### WHAT TO PRODUCE
Find the line with "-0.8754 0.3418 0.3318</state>" in the entries below, then reproduce it and every line after it down to and including the line with "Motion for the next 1", exactly.

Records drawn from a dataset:

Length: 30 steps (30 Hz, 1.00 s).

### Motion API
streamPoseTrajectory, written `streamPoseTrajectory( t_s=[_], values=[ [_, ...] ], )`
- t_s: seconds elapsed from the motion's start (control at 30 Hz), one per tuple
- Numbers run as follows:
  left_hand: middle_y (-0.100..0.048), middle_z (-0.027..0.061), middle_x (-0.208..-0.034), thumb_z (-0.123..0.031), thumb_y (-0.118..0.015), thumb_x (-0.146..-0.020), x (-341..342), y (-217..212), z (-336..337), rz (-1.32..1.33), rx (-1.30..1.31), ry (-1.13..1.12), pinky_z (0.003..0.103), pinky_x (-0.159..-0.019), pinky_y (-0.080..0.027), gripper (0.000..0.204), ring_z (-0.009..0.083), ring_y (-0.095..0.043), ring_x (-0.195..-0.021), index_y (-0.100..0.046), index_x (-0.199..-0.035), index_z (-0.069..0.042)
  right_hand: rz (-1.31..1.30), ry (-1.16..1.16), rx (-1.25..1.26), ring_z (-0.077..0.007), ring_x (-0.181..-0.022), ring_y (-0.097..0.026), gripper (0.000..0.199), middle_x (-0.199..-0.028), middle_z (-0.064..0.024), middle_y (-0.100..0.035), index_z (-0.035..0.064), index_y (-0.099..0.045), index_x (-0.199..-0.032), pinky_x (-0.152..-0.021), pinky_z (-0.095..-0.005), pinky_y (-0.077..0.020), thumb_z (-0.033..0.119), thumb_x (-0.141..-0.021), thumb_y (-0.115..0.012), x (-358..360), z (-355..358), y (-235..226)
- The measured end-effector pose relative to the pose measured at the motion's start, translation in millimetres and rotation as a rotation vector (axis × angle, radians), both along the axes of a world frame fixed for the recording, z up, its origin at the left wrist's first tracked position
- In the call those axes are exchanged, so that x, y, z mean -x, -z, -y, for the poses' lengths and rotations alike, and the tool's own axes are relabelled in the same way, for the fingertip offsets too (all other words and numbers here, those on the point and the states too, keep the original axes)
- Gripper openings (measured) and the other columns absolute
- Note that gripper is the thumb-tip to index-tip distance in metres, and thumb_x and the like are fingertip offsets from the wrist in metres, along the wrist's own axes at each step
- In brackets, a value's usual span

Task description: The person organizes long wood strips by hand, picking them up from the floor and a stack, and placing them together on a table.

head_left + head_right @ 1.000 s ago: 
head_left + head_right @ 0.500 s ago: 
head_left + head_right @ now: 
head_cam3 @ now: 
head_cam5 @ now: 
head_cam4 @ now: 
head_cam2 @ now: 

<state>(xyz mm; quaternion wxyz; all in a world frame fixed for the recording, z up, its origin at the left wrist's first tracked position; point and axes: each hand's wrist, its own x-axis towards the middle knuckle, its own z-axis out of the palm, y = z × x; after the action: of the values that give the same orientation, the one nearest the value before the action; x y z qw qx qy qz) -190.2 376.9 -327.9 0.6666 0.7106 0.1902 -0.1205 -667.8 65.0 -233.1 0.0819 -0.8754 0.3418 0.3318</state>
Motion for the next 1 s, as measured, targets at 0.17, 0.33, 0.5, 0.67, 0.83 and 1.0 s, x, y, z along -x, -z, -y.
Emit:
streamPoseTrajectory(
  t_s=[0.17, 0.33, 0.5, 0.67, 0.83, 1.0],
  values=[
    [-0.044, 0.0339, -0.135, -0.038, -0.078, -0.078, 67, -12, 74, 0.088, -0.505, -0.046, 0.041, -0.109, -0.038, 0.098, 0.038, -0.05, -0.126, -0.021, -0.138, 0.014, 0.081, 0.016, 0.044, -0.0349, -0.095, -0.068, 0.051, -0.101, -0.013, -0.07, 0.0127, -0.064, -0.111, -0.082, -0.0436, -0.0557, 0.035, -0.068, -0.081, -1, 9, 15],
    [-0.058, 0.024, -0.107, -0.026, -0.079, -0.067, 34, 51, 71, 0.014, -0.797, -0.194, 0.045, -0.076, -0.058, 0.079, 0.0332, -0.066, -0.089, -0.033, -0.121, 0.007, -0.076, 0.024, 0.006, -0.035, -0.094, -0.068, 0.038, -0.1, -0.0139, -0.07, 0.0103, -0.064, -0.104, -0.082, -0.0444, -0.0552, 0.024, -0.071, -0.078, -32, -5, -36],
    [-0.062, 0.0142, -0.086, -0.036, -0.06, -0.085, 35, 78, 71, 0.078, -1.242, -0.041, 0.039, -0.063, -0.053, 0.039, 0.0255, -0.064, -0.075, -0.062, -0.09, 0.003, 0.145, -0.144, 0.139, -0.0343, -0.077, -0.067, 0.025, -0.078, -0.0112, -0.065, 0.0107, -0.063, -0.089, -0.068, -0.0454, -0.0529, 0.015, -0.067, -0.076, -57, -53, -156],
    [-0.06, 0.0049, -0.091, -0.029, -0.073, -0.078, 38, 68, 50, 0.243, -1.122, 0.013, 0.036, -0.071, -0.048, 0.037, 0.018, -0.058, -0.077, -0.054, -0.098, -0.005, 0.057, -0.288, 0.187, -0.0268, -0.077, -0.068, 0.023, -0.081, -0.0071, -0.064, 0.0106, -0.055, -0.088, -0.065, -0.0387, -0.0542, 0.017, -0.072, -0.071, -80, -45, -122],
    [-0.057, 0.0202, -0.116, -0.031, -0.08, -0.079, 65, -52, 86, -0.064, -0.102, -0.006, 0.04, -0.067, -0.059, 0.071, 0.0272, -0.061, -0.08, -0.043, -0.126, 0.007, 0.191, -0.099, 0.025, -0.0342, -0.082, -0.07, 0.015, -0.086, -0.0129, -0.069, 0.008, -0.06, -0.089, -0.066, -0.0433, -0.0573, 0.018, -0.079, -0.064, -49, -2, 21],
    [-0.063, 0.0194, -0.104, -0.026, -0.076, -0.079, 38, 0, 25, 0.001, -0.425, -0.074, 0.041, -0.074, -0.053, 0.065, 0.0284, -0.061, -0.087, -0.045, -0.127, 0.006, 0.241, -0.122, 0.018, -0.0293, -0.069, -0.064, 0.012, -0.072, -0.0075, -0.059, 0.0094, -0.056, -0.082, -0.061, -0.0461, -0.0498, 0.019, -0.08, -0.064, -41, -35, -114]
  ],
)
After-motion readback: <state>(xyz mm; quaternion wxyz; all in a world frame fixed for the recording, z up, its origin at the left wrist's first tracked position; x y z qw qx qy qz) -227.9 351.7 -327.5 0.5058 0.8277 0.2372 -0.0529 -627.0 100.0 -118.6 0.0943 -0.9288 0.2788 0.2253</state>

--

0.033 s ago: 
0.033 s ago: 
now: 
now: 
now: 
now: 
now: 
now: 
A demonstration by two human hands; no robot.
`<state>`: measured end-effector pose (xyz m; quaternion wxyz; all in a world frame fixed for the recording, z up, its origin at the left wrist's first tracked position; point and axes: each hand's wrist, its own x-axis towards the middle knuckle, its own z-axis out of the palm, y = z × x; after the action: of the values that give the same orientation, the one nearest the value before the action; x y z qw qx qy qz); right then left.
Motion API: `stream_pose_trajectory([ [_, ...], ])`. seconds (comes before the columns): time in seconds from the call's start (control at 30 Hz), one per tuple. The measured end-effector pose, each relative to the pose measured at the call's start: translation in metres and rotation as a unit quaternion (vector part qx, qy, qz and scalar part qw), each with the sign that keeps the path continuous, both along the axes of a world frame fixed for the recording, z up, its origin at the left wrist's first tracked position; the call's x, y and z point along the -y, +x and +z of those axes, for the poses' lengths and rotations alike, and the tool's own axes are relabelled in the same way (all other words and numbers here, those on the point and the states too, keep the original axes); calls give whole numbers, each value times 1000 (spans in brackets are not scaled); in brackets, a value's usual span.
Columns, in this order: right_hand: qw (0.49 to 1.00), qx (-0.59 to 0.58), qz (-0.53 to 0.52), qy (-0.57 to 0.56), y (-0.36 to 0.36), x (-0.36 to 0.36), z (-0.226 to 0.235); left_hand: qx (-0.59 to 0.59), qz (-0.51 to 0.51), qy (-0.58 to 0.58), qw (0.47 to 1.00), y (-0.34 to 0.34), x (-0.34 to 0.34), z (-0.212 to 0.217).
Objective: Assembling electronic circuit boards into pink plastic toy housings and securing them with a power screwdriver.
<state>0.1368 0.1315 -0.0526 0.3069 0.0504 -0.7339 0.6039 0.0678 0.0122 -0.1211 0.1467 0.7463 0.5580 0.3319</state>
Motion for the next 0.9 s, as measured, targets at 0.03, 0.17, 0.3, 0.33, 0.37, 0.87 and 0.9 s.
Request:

### EXERCISE ANSWER
<state>(xyz mm; quaternion wxyz; all in a world frame fixed for the recording, z up, its origin at the left wrist's first tracked position; point and axes: each hand's wrist, its own x-axis towards the middle knuckle, its own z-axis out of the palm, y = z × x; after the action: of the values that give the same orientation, the one nearest the value before the action; x y z qw qx qy qz) -190.2 376.9 -327.9 0.6666 0.7106 0.1902 -0.1205 -667.8 65.0 -233.1 0.0819 -0.8754 0.3418 0.3318</state>
Motion for the next 1 s, as measured, targets at 0.17, 0.33, 0.5, 0.67, 0.83 and 1.0 s, x, y, z along -x, -z, -y.

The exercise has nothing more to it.